[Start of Attachment]

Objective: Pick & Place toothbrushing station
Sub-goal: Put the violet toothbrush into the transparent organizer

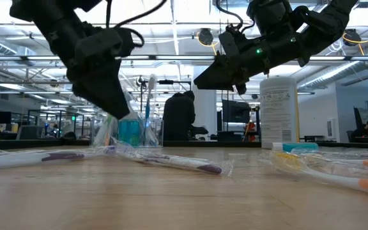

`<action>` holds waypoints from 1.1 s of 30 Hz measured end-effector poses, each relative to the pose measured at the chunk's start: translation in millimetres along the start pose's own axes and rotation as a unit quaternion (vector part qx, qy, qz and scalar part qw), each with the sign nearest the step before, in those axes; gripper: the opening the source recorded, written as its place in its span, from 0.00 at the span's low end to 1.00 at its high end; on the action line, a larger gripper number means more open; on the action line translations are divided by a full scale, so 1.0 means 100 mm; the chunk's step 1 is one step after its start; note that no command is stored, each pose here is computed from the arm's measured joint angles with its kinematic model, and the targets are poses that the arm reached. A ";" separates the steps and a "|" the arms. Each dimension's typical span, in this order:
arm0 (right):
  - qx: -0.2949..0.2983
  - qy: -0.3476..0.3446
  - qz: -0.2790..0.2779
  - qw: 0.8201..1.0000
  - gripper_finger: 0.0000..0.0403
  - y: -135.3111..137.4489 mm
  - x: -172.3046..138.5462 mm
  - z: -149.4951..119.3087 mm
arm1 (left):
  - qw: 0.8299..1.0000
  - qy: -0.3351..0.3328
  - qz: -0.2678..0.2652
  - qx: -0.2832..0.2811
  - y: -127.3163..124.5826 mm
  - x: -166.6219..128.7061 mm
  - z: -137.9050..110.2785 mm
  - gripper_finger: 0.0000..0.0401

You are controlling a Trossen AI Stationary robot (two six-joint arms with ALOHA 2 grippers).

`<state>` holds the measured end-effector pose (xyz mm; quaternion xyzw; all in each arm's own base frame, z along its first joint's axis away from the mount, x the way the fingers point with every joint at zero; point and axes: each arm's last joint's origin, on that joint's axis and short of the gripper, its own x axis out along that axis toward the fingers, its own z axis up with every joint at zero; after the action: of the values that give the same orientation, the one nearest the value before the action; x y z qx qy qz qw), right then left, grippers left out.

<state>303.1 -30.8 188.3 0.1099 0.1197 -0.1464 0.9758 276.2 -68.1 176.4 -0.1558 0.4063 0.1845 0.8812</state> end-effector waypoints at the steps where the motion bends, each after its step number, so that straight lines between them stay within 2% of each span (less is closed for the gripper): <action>1: 0.004 0.000 0.000 1.000 0.26 0.00 0.00 0.00 | 1.000 0.008 0.000 -0.003 0.00 0.02 -0.02 0.46; 11: 0.006 0.000 0.000 1.000 0.26 0.00 0.00 0.00 | 0.995 0.091 -0.011 -0.047 -0.03 0.26 -0.19 0.46; 20: 0.006 0.000 0.000 1.000 0.26 0.00 0.00 0.00 | 0.992 0.117 0.009 -0.039 -0.03 0.41 -0.29 0.46; 26: 0.006 0.000 0.000 1.000 0.26 0.00 0.00 0.00 | 0.993 0.109 -0.009 -0.037 -0.01 0.28 -0.22 0.46; 33: 0.006 0.000 0.000 1.000 0.26 0.00 0.00 0.00 | 0.995 0.068 -0.014 -0.068 0.01 0.06 -0.10 0.46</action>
<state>303.1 -30.7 188.3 0.1156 0.1188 -0.1471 0.9751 272.8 -70.2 165.7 -0.2335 0.4497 0.1881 0.8414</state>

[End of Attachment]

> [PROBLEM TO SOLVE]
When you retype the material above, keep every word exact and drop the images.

> [RESPONSE BOX]
Objective: Pick & Place toothbrushing station
Sub-goal: Put the violet toothbrush into the transparent organizer


`<action>` holds waypoints from 1.1 s of 30 Hz measured end-effector poses, each relative to the pose measured at the chunk's start: translation in millimetres along the start pose's own axes and rotation as a unit quaternion (vector part qx, qy, qz and scalar part qw), each with the sign nearest the step before, in those axes; gripper: the opening the source recorded, written as its place in its span, from 0.00 at the span's low end to 1.00 at its high end; on the action line, a larger gripper number means more open; on the action line translations are divided by a full scale, so 1.0 means 100 mm; the chunk's step 1 is one step after its start; note that no command is stored, each pose here is computed from the arm's measured joint angles with its kinematic model, and the targets are poses that the arm reached. A ";" separates the steps and a "|" the arms. Each dimension's typical span, in this order:
arm0 (right):
  - qx: -0.2949..0.2983
  - qy: -0.3476..0.3446
  - qz: -0.2790..0.2779
  - qw: 0.8201..1.0000
  - gripper_finger: 0.0000..0.0403
  - y: -135.3111..137.4489 mm
  - x: -172.3046..138.5462 mm
  - z: -149.4951..119.3087 mm
arm1 (left):
  - qw: 0.8299..1.0000
  - qy: -0.3351..0.3328
  - qz: -0.2678..0.2652
  - qx: -0.2832..0.2811
  - y: -127.3163..124.5826 mm
  - x: -166.6219..128.7061 mm
  - z: -137.9050..110.2785 mm
  - gripper_finger: 0.0000..0.0401

You are controlling a Trossen AI Stationary robot (two six-joint arms with ALOHA 2 grippers).

`<state>` holds the measured end-effector pose (xyz mm; quaternion xyzw; all in each arm's own base frame, z along its first joint's axis away from the mount, x the way the fingers point with every joint at zero; point and axes: each arm's last joint's origin, on that joint's axis and short of the gripper, its own x axis out along that axis toward the fingers, its own z axis up with every joint at zero; after the action: of the values that give the same orientation, the one nearest the value before the action; x y z qx qy qz qw), right then left, grippers left out.

<state>303.1 -30.8 188.3 0.1099 0.1197 -0.1464 0.9758 276.2 -68.1 176.4 -0.1558 0.4063 0.1845 0.8812</state> end-effector waypoints at the steps where the motion bends, each after its step number, so that straight lines between them stay within 2% of each span (less is closed for the gripper): <action>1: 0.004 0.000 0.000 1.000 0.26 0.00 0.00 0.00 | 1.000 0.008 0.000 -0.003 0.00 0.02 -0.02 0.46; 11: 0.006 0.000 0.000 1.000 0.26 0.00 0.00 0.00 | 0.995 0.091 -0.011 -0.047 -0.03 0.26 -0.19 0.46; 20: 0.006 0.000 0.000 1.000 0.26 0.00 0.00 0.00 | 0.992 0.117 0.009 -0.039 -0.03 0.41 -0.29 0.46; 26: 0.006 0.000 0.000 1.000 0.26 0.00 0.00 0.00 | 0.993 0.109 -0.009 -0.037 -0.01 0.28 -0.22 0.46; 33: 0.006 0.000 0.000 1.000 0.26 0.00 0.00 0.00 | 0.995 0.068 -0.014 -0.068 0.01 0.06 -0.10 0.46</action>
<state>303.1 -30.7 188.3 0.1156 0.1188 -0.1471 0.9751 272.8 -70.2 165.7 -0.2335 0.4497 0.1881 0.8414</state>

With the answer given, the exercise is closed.